State insurance regulators have set up a panel with a lofty goal: improving Americans' access to a comfortable retirement.
The National Association of Insurance Commissioners' new Retirement Securities Working Group is starting by developing a work plan.
The initial version could please financial professionals who work with life insurance, annuities and related products.
"Insurance is a key part of a comprehensive retirement plan," the working group declares in an initial draft version of the work plan. "Personal financial security involves not only robust pension and retirement savings plans, but also annuities and life, health, disability, and long-term care insurance coverage. Because insurance plays an important role, state insurance departments should play a major part in helping put Americans on a path toward secure retirement."
Resources
- The Retirement Security Working Group's section of the NAIC website is available here.
- The Council for Economic Education's 2018 state survey results are available here.
- An earlier article about the working group's work plan is available here.

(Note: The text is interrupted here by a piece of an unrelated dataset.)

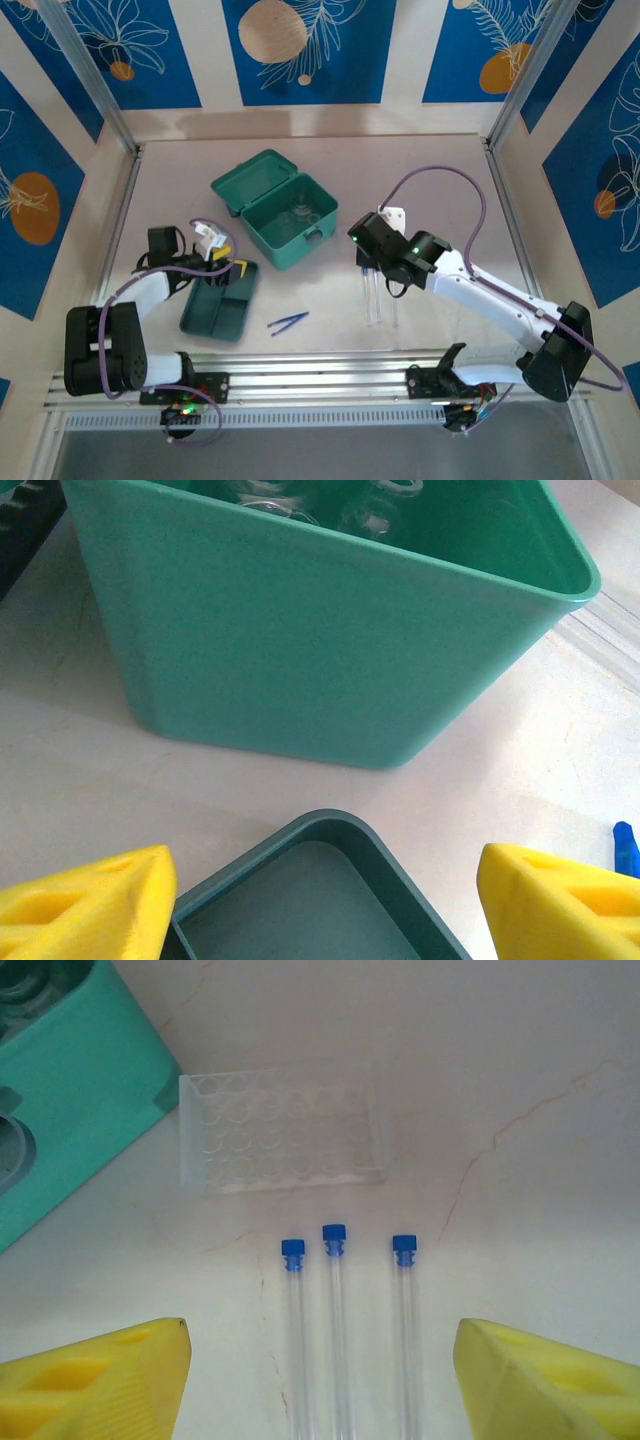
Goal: Organize the chemistry lab equipment
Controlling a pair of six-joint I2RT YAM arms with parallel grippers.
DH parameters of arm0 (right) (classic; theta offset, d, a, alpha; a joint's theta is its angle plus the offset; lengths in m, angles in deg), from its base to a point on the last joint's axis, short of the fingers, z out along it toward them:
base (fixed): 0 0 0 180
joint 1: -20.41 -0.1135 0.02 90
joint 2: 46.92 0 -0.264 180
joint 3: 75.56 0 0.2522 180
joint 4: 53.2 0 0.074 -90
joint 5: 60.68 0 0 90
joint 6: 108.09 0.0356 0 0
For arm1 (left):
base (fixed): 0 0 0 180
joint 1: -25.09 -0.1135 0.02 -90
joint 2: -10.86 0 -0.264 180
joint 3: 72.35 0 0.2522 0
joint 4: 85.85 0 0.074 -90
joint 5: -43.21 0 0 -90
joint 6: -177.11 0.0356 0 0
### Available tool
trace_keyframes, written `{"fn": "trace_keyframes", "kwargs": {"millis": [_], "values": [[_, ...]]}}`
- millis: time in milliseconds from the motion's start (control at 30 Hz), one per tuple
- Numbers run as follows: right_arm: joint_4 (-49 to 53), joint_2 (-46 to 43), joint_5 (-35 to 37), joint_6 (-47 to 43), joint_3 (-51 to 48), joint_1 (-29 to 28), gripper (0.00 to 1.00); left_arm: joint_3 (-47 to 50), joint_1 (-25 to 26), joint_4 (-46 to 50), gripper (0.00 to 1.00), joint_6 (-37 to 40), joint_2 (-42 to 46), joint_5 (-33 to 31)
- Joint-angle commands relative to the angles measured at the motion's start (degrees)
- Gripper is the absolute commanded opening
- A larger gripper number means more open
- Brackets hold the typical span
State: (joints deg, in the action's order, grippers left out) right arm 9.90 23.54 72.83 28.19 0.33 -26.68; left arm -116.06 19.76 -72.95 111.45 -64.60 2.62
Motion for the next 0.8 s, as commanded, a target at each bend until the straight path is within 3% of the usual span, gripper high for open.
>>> {"fn": "trace_keyframes", "kwargs": {"millis": [0, 500, 767], "values": [[1.69, -2.04, 0.17, 2.67, -1.02, 0.53, 0.7, -1.42, 0.85, -0.03, 0.79, -0.04, -0.03, 0.08], [7.06, -7.81, 0.17, 4.78, -5.44, 2.18, 0.7, -0.63, 2.35, -0.54, 0.79, 0.01, 1.12, -2.43], [8.09, -10.59, -0.44, 5.71, -7.28, 2.23, 0.7, -1.76, 7.19, 2.5, 0.78, 2.56, 1.15, -9.23]]}}
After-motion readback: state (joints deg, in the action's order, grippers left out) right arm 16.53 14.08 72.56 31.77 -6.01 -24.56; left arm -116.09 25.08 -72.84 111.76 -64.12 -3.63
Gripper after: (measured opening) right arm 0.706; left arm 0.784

Members of working group met recently, through the NAIC's teleconferencing system, to talk about the work plan.
Some of the comments dealt with the broad, lofty language in the draft work plan. Several commenters, for example, politely rolled their eyes at the idea that the country needs another financial education curriculum, or another report on why Americans are bad savers.
But several commenters included specific retirement security improvement ideas of their own in their comments.
Here are three ideas that emerged in written comments and presentations prepared for the working group's conference call meeting.
1. Test the students who take the state-mandated financial literacy classes.
Brenda Cude and Karroll Kitt gave the other working group members a review of state public school financial literacy education requirements.